QUESTIONE DI IMMAGINE Uno scambio epistolare che si inquadra nella nuova “politica di comunicazione” del Goi, che da qualche tempo sembra aver voglia di far conoscere e pubblicizzare le proprie iniziative. Una “politica di emersione” seguita al sequestro degli elenchi degli iscritti di Calabria e Sicilia ordinata dalla commissione antimafia, non nuova nella storia della massoneria. Qualcosa di simile è successo proprio a Reggio Calabria tra la fine dell’Ottocento e l’inizio del Novecento.
CORSI E RICORSI Nel 1894, una delle prime logge reggine, la Stefano Romeo dell’Oriente di Reggio è stata demolita, con l’ordine di selezionare solo «i migliori, più disciplinati ed operosi elementi» per ricostituirla. Un’iniziativa probabilmente non slegata dalle documentate relazioni fra molti “fratelli”, particolarmente attivi sulla scena politica, e la criminalità organizzata dell’epoca, più volte sollecitata in periodo elettorale. Circostanze ampiamente note all’esterno dell’obbedienza, tanto che dieci anni dopo, nel corso di un congresso dei maestri elementari di Reggio Calabria e Messina, organizzato al teatro Cilea, nessuno si è scandalizzato più di tanto ascoltando il professore Mancini, che ha concluso il proprio intervento dicendo che «bisognava abbattere tutte le camorre non esclusa quella che si copre con il manto umanitario della massoneria».
LA GRANDE MANIFESTAZIONE Un segnale d’allarme per “i liberi muratori” reggini, che negli anni successivi hanno dato il via ad una campagna per «rafforzare l’immagine esterna» delle logge, culminata in una grande manifestazione pubblica, con tanto di corteo, organizzata nel settembre del 1908 da un comitato presieduto dal marchese Genoese- Zerbi. «La celebrazione – riferiscono le cronache dell’epoca – si concluse nei locali del teatro comunale con i discorsi dell’onorevole Biagio Camagna e dell’avvocato Gaetano Ruffo». Nel frattempo però, in gran segreto, il medesimo Oriente è stato costretto nuovamente ad abbattere un paio di logge nel reggino.
GUAI ATTUALI Da quei fatti sono passati più di cent’anni.

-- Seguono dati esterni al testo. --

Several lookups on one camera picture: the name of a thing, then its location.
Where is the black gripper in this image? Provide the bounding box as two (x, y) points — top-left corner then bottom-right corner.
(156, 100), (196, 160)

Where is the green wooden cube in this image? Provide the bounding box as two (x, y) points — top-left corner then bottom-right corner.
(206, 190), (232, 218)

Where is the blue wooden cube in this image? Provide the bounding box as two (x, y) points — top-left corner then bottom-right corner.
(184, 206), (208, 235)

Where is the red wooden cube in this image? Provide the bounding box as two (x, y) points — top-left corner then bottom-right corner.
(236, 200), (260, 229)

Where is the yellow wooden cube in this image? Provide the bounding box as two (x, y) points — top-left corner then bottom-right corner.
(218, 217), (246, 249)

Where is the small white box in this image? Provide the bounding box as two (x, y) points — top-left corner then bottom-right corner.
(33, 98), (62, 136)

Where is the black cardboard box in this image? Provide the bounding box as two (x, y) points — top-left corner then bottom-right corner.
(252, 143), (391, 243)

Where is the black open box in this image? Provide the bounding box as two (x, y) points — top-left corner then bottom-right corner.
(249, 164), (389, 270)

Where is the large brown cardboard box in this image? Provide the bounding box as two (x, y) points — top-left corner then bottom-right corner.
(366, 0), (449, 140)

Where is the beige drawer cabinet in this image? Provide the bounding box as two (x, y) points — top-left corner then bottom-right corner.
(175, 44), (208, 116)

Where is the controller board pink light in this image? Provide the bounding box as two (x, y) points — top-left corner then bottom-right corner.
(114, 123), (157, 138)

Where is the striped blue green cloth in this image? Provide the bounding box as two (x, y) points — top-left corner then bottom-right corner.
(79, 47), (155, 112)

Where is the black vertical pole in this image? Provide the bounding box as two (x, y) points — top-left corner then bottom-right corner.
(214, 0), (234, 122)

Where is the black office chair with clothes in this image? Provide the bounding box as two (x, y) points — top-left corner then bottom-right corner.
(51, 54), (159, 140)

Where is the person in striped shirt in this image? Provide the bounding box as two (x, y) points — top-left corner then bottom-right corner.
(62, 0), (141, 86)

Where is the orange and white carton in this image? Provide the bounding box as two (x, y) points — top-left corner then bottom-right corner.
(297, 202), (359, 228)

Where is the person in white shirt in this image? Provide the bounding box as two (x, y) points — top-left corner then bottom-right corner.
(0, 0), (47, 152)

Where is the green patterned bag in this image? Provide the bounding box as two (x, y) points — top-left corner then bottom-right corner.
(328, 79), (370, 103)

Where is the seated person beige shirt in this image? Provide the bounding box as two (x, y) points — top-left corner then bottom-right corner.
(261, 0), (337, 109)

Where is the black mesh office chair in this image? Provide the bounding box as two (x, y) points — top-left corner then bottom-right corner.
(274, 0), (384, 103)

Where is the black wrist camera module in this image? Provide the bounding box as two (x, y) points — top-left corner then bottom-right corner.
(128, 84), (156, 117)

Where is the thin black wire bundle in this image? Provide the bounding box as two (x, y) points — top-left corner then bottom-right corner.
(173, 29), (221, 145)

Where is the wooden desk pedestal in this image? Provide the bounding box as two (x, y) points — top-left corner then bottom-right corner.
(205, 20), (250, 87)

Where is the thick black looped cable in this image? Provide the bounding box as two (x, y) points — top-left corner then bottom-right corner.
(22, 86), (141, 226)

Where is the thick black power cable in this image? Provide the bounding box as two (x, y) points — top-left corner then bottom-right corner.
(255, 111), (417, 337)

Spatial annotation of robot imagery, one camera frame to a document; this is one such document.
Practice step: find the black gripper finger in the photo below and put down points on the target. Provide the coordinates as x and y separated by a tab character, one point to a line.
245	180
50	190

E il Grande Oriente torna ad avere non solo problemi di immagine, ma anche qualche rogna con l’Antimafia, che rischia di tracimare nel penale. Il 18 marzo il collegio difensivo di nove avvocati messo in piedi dal Goi ha presentato un’istanza di revisione per l’annullamento o per la revoca del sequestro entro dieci giorni, pena una pioggia di querele «al fine di ottenere, anche nei confronti dei singoli parlamentari membri della commissione, il ripristino della propria onorabilità e reputazione».
Obiettivo numero uno, i deputati Davide Mattiello e Claudio Fava, “colpevoli” di aver presentato due proposte di legge finalizzate ad escludere gli iscritti alla massoneria da ruoli nella pubblica amministrazione. Iniziative – dicono dal Goi – che farebbero da «preludio di una deriva populista e autoritaria».